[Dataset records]

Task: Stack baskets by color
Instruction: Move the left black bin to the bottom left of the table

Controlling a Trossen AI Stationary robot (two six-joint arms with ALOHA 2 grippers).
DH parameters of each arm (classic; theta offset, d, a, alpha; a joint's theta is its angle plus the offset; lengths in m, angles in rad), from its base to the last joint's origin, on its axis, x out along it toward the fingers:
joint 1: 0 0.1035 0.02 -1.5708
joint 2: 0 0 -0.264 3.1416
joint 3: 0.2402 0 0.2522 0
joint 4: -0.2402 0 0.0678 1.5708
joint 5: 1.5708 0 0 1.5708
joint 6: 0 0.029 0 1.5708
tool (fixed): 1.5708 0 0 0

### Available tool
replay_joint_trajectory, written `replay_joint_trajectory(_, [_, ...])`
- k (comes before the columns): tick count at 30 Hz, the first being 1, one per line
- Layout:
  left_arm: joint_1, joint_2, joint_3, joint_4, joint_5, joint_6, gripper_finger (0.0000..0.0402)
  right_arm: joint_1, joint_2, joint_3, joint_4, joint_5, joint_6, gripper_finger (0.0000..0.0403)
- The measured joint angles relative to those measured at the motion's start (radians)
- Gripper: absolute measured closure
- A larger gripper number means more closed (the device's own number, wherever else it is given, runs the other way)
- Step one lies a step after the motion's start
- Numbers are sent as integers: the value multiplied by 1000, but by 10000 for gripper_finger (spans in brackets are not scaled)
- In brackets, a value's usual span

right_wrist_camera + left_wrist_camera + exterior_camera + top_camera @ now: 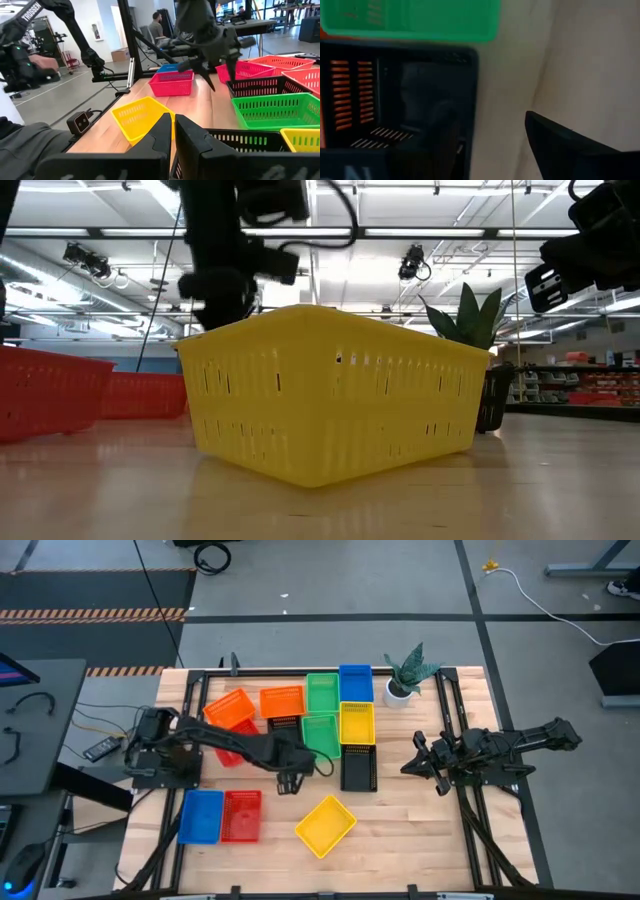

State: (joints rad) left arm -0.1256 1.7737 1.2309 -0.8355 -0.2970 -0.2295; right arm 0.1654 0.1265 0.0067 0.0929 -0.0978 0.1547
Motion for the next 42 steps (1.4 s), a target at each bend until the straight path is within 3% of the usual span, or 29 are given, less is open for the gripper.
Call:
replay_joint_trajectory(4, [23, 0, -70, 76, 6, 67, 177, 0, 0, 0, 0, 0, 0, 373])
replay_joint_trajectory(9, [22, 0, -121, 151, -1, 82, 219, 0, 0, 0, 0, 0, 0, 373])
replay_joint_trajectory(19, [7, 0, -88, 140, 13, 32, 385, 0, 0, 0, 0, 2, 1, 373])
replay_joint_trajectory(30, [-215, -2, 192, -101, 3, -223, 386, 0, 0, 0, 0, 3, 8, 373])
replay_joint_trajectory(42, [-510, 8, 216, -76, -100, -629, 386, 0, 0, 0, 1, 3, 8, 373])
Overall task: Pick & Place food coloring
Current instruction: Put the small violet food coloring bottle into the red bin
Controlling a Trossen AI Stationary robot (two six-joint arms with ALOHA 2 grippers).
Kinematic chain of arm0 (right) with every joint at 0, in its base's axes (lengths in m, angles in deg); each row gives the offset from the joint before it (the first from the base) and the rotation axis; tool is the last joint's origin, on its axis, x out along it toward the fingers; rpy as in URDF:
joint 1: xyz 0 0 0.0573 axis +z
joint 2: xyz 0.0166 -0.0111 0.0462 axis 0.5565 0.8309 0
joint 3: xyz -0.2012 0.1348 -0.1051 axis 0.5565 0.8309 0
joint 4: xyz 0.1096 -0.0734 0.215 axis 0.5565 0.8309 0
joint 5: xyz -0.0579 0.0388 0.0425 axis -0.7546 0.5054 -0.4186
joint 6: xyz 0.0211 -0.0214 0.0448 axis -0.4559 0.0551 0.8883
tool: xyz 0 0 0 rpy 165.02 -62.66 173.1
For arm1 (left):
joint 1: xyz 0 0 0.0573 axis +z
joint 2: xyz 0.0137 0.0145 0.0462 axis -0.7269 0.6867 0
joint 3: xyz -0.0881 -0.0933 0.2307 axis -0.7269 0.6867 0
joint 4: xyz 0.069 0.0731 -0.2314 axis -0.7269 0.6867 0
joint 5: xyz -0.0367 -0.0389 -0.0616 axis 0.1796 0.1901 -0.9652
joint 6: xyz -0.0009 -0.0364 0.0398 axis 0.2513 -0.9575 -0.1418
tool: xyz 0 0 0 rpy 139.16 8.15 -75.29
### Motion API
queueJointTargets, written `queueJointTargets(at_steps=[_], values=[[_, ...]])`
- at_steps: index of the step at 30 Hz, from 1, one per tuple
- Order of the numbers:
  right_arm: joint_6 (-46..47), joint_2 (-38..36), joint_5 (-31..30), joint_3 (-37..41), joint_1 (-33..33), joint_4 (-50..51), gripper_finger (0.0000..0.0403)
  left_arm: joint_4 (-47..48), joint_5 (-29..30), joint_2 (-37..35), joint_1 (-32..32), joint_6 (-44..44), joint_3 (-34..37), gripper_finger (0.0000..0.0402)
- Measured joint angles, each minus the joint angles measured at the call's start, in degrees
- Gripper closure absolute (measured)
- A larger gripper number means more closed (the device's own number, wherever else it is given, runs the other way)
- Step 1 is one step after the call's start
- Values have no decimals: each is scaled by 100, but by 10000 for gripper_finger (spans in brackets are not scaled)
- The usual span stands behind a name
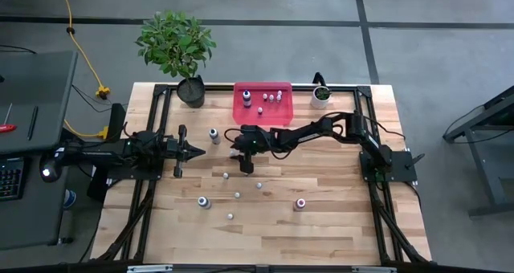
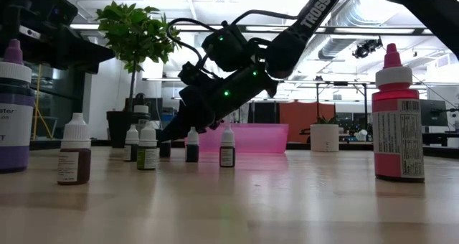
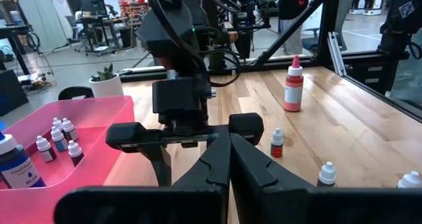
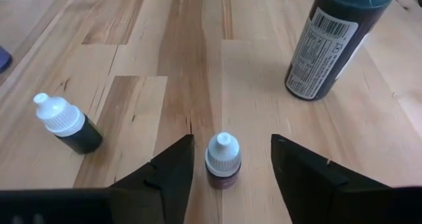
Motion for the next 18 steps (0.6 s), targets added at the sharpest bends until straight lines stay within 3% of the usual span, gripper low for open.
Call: queueJointTargets(at_steps=[18], values=[[0,-2,-94,0,-4,-2,342,1,0,1,-1,1,0,401]])
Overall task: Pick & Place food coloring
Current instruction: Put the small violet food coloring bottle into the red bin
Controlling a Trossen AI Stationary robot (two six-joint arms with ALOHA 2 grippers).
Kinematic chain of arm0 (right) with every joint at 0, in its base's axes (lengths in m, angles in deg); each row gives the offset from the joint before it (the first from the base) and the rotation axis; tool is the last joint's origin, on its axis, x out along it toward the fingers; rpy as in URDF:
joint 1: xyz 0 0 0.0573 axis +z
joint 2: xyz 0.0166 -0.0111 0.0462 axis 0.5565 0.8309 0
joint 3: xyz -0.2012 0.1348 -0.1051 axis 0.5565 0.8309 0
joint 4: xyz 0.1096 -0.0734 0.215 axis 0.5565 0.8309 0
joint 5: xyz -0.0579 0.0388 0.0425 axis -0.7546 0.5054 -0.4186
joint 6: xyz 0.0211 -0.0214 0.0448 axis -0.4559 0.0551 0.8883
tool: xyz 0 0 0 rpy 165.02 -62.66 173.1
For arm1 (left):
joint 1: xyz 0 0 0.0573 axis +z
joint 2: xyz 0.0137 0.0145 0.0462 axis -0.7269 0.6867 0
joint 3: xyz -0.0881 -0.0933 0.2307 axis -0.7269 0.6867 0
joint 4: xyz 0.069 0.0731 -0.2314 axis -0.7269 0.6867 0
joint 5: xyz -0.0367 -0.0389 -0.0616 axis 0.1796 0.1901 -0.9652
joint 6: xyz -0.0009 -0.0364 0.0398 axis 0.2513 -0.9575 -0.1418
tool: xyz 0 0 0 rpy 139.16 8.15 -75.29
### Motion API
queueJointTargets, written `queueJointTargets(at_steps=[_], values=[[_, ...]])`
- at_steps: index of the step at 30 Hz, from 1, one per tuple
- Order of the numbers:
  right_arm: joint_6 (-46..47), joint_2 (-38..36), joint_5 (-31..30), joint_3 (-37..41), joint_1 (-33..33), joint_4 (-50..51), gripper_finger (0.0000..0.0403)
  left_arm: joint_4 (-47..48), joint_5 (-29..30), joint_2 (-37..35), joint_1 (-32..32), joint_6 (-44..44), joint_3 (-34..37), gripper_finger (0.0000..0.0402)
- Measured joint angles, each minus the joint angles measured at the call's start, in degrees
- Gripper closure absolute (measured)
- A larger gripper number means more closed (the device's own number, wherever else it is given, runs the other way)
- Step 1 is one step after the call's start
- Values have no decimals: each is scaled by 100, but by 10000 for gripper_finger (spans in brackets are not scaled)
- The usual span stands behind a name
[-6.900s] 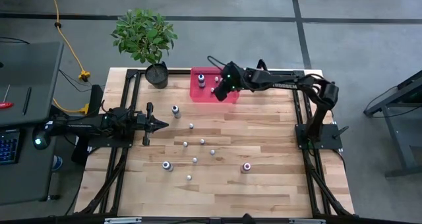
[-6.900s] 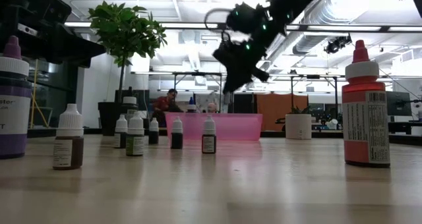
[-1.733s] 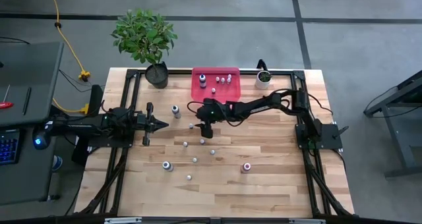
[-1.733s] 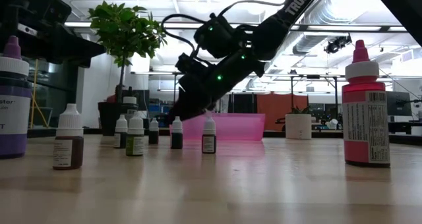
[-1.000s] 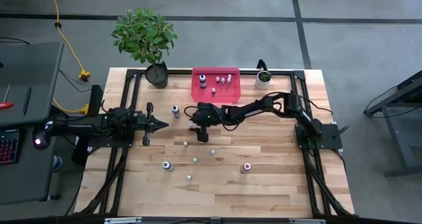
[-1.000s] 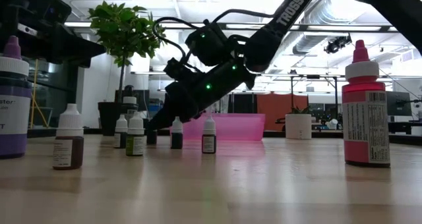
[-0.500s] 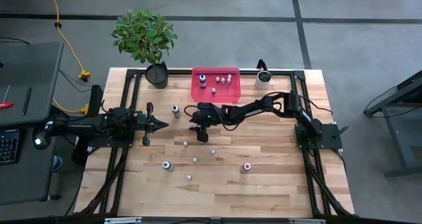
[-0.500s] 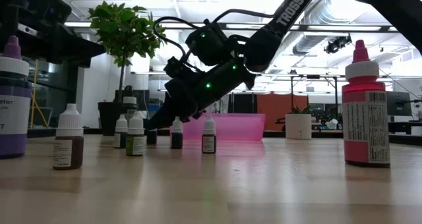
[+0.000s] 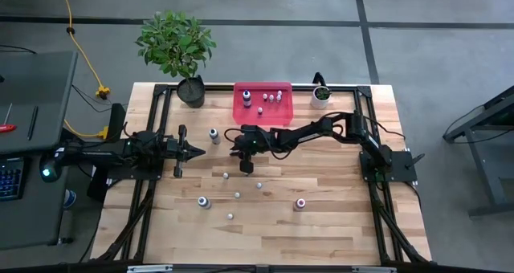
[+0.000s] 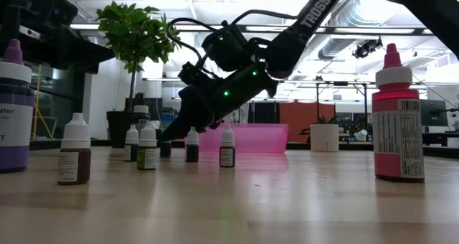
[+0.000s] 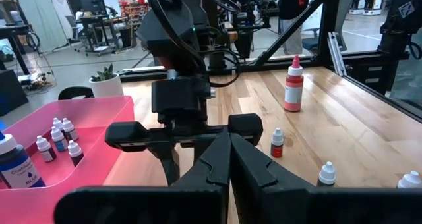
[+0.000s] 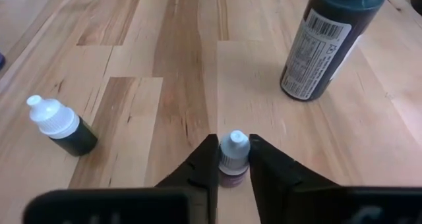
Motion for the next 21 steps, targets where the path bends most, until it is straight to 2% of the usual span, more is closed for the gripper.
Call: queueJointTargets(at_steps=[3,21], values=[[0,-2,-2,0,0,-1,357,-1,0,-1,0,0,0,401],[-17,-237,-199,-144,-145,84,357,1,0,-1,0,-1,0,401]])
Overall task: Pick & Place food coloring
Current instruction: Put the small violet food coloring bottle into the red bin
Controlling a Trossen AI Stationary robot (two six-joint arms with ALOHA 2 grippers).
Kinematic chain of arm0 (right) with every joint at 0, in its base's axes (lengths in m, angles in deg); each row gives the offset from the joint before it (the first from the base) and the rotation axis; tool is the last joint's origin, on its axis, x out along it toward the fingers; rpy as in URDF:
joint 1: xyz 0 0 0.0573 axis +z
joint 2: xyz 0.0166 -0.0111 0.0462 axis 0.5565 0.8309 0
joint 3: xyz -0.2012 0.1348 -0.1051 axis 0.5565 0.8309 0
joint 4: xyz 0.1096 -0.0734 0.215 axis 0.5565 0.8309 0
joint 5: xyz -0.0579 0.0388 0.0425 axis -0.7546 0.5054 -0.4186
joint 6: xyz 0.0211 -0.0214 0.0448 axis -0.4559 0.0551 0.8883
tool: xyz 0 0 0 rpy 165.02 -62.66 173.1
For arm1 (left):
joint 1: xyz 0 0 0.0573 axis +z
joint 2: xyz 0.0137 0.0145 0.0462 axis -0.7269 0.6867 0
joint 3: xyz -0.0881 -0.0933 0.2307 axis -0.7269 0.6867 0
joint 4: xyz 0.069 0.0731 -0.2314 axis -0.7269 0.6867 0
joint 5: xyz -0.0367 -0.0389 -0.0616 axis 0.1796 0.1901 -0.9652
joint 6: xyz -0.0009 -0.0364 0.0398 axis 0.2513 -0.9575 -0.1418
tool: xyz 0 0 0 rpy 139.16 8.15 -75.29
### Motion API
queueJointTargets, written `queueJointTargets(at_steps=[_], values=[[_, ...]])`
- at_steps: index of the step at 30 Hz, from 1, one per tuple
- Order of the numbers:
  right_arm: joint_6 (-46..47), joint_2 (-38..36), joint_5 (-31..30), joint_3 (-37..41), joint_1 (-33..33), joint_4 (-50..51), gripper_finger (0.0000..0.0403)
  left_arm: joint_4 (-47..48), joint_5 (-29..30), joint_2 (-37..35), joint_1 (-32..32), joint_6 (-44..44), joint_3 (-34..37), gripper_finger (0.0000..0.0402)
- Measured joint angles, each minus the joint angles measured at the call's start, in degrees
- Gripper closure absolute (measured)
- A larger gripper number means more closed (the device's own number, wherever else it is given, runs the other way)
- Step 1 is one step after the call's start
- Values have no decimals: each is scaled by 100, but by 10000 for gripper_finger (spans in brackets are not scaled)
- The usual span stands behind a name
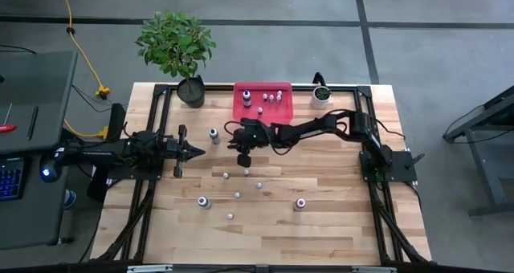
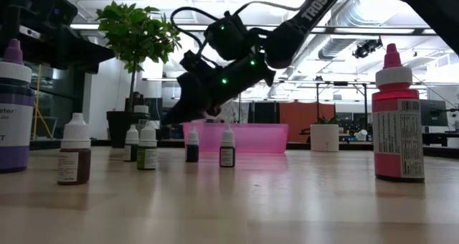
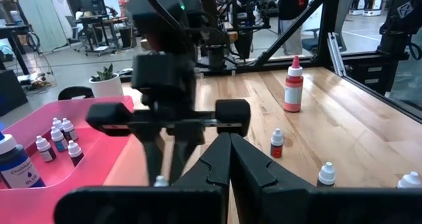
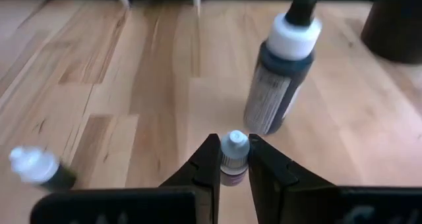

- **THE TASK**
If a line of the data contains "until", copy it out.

- **EXERCISE OUTPUT**
Motion for the next 42 steps (1.4 s), a target at each bend until the straight path is within 3% of the usual span, or 29 are given, less is open for the gripper.
Motion for the next 18 steps (0.6 s), targets added at the sharpest bends until straight lines stay within 3% of the usual span, gripper low for open.
Motion for the next 21 steps, targets where the path bends most, until it is straight to 2% of the usual span, more is closed for the gripper.

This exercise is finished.